The first and most important of the several resulting designs was the work of Jonathan Gaylor
Hathaway (b. 1793), an itinerant stove maker temporarily resident in
Painesville, Ohio (a lakeside town about thirty miles east of
Cleveland, and fifteen west of Samuel Wilkeson's stove furnace in
Madison township), who essentially reinvented Hoxie's expired and conveniently destroyed patent. Hathaway's stove as originally registered in 1837 had four boiler holes in a large and convenient top surface above the fire, and a wide shelf in front of the firebox which could also be used for cooking on. There were either two small ovens or a single larger one, heated via downdraft flues using Hoxie's three-flue system and wrapping four of their six sides in the products of combustion. A single damper controlled the air flow into the firebox and thus the heat of the fire.

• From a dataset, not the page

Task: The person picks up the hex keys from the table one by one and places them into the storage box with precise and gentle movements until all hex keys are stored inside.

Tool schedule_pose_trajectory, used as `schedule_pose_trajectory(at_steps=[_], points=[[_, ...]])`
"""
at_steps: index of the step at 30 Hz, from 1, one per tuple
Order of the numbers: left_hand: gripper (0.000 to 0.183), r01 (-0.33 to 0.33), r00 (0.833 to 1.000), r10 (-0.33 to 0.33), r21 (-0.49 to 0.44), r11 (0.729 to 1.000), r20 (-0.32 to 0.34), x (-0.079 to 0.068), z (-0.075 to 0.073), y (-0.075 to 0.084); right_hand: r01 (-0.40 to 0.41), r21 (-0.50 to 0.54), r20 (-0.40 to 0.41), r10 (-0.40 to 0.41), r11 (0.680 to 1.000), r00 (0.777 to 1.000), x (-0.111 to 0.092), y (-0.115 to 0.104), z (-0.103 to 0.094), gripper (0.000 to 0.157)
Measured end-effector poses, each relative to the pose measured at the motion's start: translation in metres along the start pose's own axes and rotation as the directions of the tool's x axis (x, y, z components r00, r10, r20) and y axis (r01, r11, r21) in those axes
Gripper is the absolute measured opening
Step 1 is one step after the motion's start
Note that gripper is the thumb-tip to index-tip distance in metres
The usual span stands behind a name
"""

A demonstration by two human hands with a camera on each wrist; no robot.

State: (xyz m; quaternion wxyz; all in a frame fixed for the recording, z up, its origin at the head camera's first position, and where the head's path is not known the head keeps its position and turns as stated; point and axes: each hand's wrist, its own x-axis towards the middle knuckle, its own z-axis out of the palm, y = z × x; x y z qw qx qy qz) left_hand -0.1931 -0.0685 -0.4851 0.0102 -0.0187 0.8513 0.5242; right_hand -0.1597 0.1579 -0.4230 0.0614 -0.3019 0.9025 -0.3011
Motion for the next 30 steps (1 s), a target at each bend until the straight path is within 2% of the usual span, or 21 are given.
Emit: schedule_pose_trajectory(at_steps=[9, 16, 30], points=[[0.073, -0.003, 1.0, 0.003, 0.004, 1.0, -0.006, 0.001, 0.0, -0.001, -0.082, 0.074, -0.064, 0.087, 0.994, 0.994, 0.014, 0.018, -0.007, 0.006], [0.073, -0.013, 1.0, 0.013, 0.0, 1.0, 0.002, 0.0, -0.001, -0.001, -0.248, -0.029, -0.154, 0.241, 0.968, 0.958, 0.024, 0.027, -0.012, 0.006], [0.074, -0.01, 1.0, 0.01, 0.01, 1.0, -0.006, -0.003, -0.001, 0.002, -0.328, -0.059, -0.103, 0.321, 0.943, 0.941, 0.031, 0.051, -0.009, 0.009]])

When he reissued his patent nine years later, Hathaway kept the same basic arrangement, but only offered a single large oven with a convenient drop-down door, probably because by then a large oven was what the market had been taught to demand. His device's claimed advantages were its capacity, controllability, convenience, and economy. “[A] great quantity of baking, roasting, &c., may be done in a stove occupying comparatively a small space; ... the ovens may be more or less heated without augmenting or diminishing the quantity of fire; [and] when heated to the required temperature, the heat may be for a long time retained in the flues, rendering only a small quantity of fuel necessary for heating a room and doing the cooking.”2
Hathaway had, by his own account, been in the business since about 1820, “giv[ing] my attention almost entirely to the construction of stoves and to experimenting upon their construction.” He made and tested “many hundred patterns and plans of stoves of different kinds with the view of improving upon the mode of producing an equal diffusion of the heat about all parts of the oven and ascertaining the best and most economical means of producing that result.” He travelled from furnace to furnace, contracting with their owners to make stoves to his patterns and selling them in the local market before moving on – a good way of diffusing the new technology across the northern states. He also sold other entrepreneurs the right to manufacture his stoves and sell them in particular districts, and extended his market that way too. His territory reached from western New York State around the Erie lakeshore communities, across into Canada, and eventually down into Pennsylvania and east as far as Massachusetts.3
In 1832, while resident in Hamilton, Canada West (now Ontario), he took out a Canadian patent (No. 145, "the first in Upper Canada for a mechanical invention") for a “Hot Air Cooking Stove” which already contained most of his later features (an oven below the fire, boiler holes in the top plate, damper control) but had a single "sheet" flue like Charles Postley's almost twenty years previously, which survived as an option into his 1837 patent. By 1835 he was in Toronto and at war in the press (The Patriot, 17 Nov. 1835, p. 4) with local furnace operators J. & B. Van Norman, who had recently patented their own version of the Hoxie stove, No. 153, suspiciously soon after making castings of Hathaway's for his local agents to sell. Hathaway threatened to "immediately take the proper legal steps to punish the temerity of the self-styled 'INVENTOR'," only to be answered very robustly by the Van Normans on the same page:
Mr. Hathaway's only object was to retard the rapid sale of our Stoves, and to excite curiosity to his own. As to the infringement he knew well to the contrary, and he also knew the little inducement there was for us to imitate his Stoves if the character given by those acquainted with them may be relied upon; nor need he expect to frighten us or to make any person acquainted with their principles believe there was any similarity in their construction.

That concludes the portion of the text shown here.